Ploomber: Maintainable and Collaborative Pipelines in Jupyter

Ploomber is an open-source framework that allows teams to develop maintainable pipelines in Jupyter.

Published in

Jupyter Blog

7 min readSep 1, 2021

Jupyter is a fantastic tool for data exploration. The ability to transform our data interactively and get immediate visual feedback allows us to understand it quickly. However, when working on large projects, collaboration can become difficult. Features such as live collaboration are a gigantic leap forward for teamwork. Still, it has to complement an asynchronous workflow that allows team members to work at different times, especially in a remote-first workplace.
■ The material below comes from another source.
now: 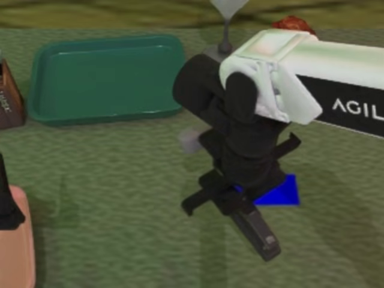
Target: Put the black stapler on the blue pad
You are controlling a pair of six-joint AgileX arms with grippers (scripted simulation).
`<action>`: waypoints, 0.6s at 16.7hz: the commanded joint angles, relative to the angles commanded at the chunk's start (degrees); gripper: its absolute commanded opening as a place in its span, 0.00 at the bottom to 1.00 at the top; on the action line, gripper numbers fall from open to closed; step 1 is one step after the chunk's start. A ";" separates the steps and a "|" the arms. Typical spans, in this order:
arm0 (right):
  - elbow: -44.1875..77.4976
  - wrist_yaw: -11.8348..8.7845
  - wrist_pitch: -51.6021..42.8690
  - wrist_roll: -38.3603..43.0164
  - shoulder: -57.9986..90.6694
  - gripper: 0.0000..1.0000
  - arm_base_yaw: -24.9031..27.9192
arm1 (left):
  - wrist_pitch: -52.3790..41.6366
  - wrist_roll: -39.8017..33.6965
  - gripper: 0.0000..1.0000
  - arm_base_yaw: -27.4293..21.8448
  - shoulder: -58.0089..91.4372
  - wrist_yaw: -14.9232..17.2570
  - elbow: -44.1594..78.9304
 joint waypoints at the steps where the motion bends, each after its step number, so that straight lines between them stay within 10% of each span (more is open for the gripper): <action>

Back in 2020, I introduced Ploomber at JupyterCon to help practitioners build maintainable and reproducible data workflows. Fortunately, the community is growing. We’ve received great feedback from teams that use Ploomber to develop production-ready pipelines using Jupyter, debunking the notion that notebooks are only for prototyping.

As we’ve gathered more feedback from our community, we realized that while users had improved the reproducibility of their workflows, team dynamics didn’t change much. In many cases, collaborators worked in isolation, sharing processed data, which severely hindered reproducibility.

Teams often share processed data, which hinders reproducibility.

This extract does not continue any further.